EXERCISE INSTRUCTIONS |
Among the entries, which lines carry the string "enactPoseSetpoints"? Copy every one.

(Stored items from a collection)
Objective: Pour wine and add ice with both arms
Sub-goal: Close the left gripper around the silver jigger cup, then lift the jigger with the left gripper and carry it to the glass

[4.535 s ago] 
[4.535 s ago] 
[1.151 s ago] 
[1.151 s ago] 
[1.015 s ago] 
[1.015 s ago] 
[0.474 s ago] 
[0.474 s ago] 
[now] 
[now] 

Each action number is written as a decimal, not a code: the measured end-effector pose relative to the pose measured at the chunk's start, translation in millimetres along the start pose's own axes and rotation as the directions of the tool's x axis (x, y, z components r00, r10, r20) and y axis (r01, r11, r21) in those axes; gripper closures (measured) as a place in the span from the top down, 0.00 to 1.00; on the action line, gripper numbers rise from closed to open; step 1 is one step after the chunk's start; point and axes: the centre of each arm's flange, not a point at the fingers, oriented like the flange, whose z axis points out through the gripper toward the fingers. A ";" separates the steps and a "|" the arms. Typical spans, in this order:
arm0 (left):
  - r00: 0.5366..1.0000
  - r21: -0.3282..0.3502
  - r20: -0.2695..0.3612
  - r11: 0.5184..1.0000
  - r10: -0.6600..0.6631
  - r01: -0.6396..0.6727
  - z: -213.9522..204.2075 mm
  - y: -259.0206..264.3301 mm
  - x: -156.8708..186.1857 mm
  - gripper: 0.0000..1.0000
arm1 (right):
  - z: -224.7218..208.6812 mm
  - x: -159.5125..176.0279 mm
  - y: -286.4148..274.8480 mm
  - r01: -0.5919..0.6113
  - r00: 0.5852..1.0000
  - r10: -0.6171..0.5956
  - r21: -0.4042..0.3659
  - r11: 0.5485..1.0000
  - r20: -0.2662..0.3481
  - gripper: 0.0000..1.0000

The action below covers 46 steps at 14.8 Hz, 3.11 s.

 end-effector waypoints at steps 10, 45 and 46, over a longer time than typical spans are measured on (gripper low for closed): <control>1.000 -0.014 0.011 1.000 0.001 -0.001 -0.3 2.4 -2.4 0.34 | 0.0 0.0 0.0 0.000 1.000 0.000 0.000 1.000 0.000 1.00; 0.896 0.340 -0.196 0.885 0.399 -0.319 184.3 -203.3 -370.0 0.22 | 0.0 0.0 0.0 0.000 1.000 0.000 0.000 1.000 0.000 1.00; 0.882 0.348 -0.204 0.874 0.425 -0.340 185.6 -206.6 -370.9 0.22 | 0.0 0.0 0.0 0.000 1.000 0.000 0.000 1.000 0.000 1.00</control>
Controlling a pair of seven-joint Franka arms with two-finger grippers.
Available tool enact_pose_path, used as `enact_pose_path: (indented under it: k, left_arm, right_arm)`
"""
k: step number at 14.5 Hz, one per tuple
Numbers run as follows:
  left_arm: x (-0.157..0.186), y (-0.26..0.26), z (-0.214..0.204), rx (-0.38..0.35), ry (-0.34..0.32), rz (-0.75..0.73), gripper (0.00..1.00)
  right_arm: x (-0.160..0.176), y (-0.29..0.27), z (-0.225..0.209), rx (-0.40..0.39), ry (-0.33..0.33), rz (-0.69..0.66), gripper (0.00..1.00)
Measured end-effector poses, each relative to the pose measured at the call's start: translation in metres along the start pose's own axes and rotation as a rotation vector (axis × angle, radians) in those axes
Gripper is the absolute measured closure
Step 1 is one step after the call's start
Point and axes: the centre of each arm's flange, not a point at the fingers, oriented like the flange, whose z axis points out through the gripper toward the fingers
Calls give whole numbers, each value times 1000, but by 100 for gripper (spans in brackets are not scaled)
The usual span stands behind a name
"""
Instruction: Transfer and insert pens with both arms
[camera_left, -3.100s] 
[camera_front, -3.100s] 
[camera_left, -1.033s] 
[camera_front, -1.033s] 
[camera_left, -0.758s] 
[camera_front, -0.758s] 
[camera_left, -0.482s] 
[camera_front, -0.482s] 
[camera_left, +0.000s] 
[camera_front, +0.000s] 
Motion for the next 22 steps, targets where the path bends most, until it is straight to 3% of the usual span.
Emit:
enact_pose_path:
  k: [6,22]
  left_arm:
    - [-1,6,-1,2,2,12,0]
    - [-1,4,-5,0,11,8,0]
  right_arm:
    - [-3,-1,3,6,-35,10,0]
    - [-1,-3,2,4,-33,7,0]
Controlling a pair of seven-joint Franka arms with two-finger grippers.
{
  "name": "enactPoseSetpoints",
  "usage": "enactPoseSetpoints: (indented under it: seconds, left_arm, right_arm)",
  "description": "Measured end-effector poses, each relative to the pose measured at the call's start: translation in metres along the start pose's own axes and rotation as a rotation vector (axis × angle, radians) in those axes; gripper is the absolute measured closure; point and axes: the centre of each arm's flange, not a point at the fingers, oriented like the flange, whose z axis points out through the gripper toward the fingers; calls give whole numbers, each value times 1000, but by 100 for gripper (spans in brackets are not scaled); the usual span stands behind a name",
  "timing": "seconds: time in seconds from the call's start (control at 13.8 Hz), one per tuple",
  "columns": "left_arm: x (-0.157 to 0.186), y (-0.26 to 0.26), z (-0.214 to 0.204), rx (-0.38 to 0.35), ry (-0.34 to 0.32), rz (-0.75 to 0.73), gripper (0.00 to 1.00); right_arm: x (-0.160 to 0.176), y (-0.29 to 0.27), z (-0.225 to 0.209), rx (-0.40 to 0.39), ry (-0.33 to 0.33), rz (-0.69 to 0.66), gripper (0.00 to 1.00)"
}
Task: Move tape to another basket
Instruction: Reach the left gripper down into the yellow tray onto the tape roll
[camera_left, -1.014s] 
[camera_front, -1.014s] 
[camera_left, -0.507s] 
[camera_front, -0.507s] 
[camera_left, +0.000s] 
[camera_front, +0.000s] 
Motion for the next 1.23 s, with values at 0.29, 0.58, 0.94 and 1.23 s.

RESULT |
  "name": "enactPoseSetpoints",
  "usage": "enactPoseSetpoints: (indented under it: seconds, left_arm, right_arm)",

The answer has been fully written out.